We are starting to publish the translation of the book (as the author calls it) “Hacker's Guide to Neural Networks”. The book consists of four parts, two of which have already been completed. We will try to break the text into logically complete parts, the size of which will allow not overloading the reader. We will also follow the update of the book and publish the translation of new parts after they appear in the
author's blog.
Content:
Chapter 1: Real Value Schemes Chapter 2: Machine Learning Hi there, I'm a graduate student in computing at Stanford. For several years, as part of my research, I have been working on in-depth training, and among several related my favorite projects -
ConvNetJS - Javascript library for training neural networks. Javascript allows you to visualize well what is happening, and gives you the opportunity to understand the various settings of the hyperparameters, but I still regularly hear people want to consider this topic in more detail. This article (which I plan to gradually expand to the volume of several chapters) is my modest attempt to do so. I post it online, instead of creating it in PDF format, as I should do with books, because it should (and I hope it will) end up with animations / demos, etc.
My personal experience with neural networks shows that everything becomes much clearer when I start to ignore full page spreads, dense derivatives of back-propagation errors, and just start writing code. Therefore, this manual will contain very little mathematics (I don’t think it is necessary, and in some places it may even complicate the understanding of simple concepts). Since my specialty is computer science and physics, I, instead, will develop this topic from the point of view of a hacker. My presentation will be centered around code and physical intuition, instead of mathematical derivatives. Basically, I will try to present the algorithms in the way I would like to use when I first started.
')
"... everything became much clearer when I started writing code"
Surely you will want to skip and immediately begin to study neural networks, how to use them in practice, etc. But before we take up this, I would like us to forget about all this. Let's take a step back and see what, in fact, is happening. Let's first talk about real-world value schemes.
Chapter 1: Real Value SchemesIn my opinion, the best way to imagine neural networks is as real-world value schemes in which real values (instead of Boolean {0,1}) “flow” along boundaries and interact in logical elements. However, instead of such logical elements as AND, OR, NOT, etc., we have binary logical elements, such as * (multiply), + (add), max, or unary logic elements, such as exp, etc. However in contrast to conventional boolean schemes, we will eventually also have gradients flowing along the same boundaries of the scheme, but in the opposite direction. But we are running ahead. Let's concentrate and start simple.
Basic scenario: Simple logical element in the schemeLet's first consider a single simple circuit with one logical element. Here is an example:
The circuit takes two source real values x and y and multiplies x * y with the aid of a logical element *.
The javascript version of this equation will look very simple, like this:
var forwardMultiplyGate = function(x, y) { return x * y; }; forwardMultiplyGate(-2, 3);
And in the mathematical form, we can consider this logical element as a reproduction of a function with real values:
f (x, y) = xyAs in this example, all our logical elements will take one or two initial values and produce one output value.

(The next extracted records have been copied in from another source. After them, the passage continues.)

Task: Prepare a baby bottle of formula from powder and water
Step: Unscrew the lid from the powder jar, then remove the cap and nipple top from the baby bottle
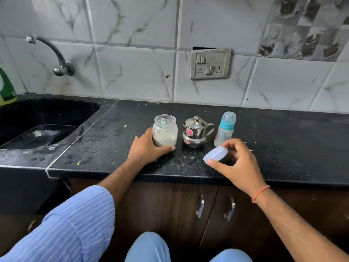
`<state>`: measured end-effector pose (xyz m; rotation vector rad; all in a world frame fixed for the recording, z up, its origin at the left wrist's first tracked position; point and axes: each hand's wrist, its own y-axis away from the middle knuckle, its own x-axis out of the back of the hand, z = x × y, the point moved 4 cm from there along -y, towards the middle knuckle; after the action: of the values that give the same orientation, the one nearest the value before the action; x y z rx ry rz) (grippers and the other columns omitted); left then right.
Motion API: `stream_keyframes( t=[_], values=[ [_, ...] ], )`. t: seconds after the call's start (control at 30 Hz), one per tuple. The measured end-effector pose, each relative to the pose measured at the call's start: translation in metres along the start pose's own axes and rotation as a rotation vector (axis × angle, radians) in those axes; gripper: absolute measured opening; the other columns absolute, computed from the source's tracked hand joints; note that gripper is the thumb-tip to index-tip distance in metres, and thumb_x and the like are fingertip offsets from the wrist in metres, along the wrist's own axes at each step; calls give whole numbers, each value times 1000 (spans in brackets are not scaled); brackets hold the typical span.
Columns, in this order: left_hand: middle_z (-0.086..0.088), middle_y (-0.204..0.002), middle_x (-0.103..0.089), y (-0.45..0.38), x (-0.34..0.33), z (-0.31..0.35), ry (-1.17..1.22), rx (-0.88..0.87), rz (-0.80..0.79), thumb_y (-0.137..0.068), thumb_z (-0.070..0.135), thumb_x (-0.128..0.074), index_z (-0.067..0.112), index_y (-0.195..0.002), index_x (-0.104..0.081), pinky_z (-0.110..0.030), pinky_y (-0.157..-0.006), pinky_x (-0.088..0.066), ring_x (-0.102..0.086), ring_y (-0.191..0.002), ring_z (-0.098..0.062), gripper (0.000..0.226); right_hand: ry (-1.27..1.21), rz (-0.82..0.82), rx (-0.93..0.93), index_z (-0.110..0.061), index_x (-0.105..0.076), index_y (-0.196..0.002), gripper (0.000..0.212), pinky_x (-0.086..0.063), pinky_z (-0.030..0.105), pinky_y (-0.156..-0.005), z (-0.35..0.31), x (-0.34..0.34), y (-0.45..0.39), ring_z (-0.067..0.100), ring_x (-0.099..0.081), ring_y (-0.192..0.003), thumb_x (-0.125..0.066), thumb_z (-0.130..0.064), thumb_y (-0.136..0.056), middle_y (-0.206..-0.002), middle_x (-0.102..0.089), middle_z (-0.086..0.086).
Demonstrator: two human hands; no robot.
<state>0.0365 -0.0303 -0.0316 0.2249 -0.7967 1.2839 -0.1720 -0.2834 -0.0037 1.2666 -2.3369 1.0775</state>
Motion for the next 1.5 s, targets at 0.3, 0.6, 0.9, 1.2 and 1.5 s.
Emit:
stream_keyframes(
  t=[0.3, 0.6, 0.9, 1.2, 1.5],
  values=[
    [17, -135, -72, 0, -2, -2, 1, 6, -23, -69, 76, -90, 33, -147, -55, -59, -128, -38, -65, -137, -21, 96, 205, 168, -93, -35, -61, -111, 52, -55, 37, -93, 52, 39, 19, 12, -63, -111, -93, -49, -72, -118, -68, -13],
    [20, -132, -71, 2, -2, -1, 4, 36, -25, -68, 73, -94, 37, -147, -55, -43, -108, -53, -65, -133, -17, 95, 326, 203, -255, -36, -59, -112, 52, -52, 53, -106, 87, 62, -10, 24, -66, -110, -87, -57, -74, -118, -71, -5],
    [17, -139, -70, 2, -2, 0, 4, 31, -22, -68, 71, -96, 34, -151, -53, -40, -103, -53, -66, -128, -13, 101, 412, 98, -361, -29, -55, -127, 59, -50, 49, -106, 92, 61, -40, 30, -64, -118, -80, -58, -81, -129, -73, -4],
    [17, -143, -62, 3, -3, 0, 142, -32, 3, -67, 63, -102, 29, -157, -47, -35, -109, -51, -63, -126, -5, 111, 451, 211, -247, -20, -62, -133, 58, -53, 50, -104, 75, 62, -31, 31, -59, -124, -80, -49, -87, -135, -69, 5],
    [-1, -141, -55, 48, 24, 32, 149, -459, 439, -89, 44, -77, 17, -140, -64, -36, -118, -39, -49, -136, -18, 60, 195, 146, -179, -27, -58, -143, 64, -50, 32, -101, 51, 44, -62, 13, -63, -120, -78, -55, -88, -135, -69, -12]
  ],
)
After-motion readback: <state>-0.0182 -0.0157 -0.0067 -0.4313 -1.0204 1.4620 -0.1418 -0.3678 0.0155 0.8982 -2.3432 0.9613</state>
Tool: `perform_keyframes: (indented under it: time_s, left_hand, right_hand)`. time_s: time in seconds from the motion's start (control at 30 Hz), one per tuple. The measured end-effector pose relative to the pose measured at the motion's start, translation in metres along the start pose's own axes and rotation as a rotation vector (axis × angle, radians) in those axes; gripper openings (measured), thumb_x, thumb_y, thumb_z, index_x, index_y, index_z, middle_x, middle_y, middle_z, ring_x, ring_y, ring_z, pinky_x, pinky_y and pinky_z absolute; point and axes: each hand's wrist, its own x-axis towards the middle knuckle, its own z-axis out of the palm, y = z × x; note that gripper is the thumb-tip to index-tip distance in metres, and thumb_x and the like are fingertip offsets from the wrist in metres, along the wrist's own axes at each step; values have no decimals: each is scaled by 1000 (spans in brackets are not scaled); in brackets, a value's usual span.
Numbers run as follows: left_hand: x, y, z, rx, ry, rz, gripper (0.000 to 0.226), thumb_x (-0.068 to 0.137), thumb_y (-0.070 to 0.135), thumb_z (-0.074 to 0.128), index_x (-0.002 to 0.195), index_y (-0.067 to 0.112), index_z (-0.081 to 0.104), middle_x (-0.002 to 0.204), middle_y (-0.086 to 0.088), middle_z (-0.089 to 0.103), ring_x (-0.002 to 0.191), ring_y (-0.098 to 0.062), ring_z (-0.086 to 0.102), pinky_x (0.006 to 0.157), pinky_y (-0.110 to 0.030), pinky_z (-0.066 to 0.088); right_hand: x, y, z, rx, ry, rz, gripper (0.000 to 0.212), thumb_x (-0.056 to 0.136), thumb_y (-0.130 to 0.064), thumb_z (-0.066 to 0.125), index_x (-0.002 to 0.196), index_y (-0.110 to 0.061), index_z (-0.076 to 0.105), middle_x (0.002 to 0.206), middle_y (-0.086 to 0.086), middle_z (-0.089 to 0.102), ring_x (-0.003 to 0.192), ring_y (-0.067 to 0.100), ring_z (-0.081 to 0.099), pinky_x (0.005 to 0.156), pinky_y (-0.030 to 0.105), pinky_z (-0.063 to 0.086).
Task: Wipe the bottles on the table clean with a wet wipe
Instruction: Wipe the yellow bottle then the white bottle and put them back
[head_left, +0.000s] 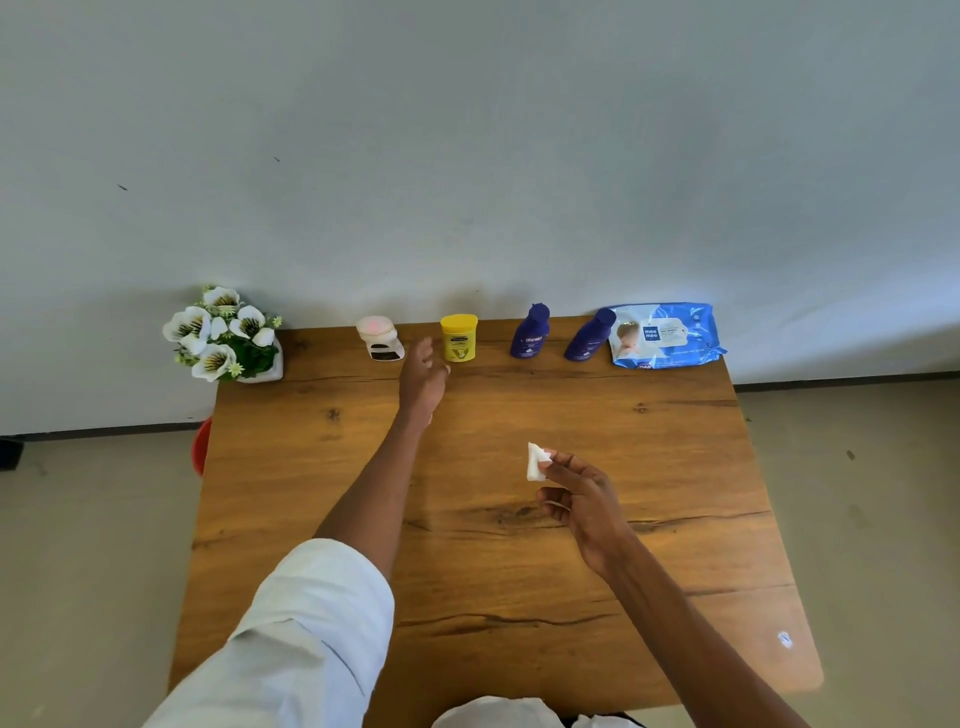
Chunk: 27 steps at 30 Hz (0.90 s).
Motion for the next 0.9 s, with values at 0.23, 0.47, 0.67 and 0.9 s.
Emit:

purposeThe problem, the study of which interests us, is as follows:
1. We enter certain initial values into the given scheme (for example, x = -2, y = 3)
2. The circuit calculates the output value (for example, -6)
3. As a result, the key question arises: How should the initial value be slightly changed to increase the result?
In this case, which way should we change x, y to get a number greater than -6? Note that, for example, x = -1.99 and y = 2.99 results in x * y = -5.95, which is already greater than -6.0. Do not worry: -5.95 is better (higher) than -6.0. This is an improvement of 0.05, even though the value of -5.95 (distance from zero) is sometimes lower.
Strategy # 1: Random local searchGood. We have a circuit, we have several source values, and we just need to change them a bit to increase the output value? What is the difficulty? We can easily “help” the scheme to calculate the result for any given x and y value. Isn't it easy? Why not change x and y arbitrarily and not track which of the changes gives the best result:
When I started it, I got best_x = -1.9928, best_y = 2.9901, and best_out = -5.9588. Again, -5.9588 is higher than -6.0. Well, we are done, right? Not really: This is the ideal strategy for small problems with a small number of logical elements, if you have the time to calculate, but it does not work if we want to deal with large circuits with millions of initial values. It turns out we can do more, but more on that in the next part.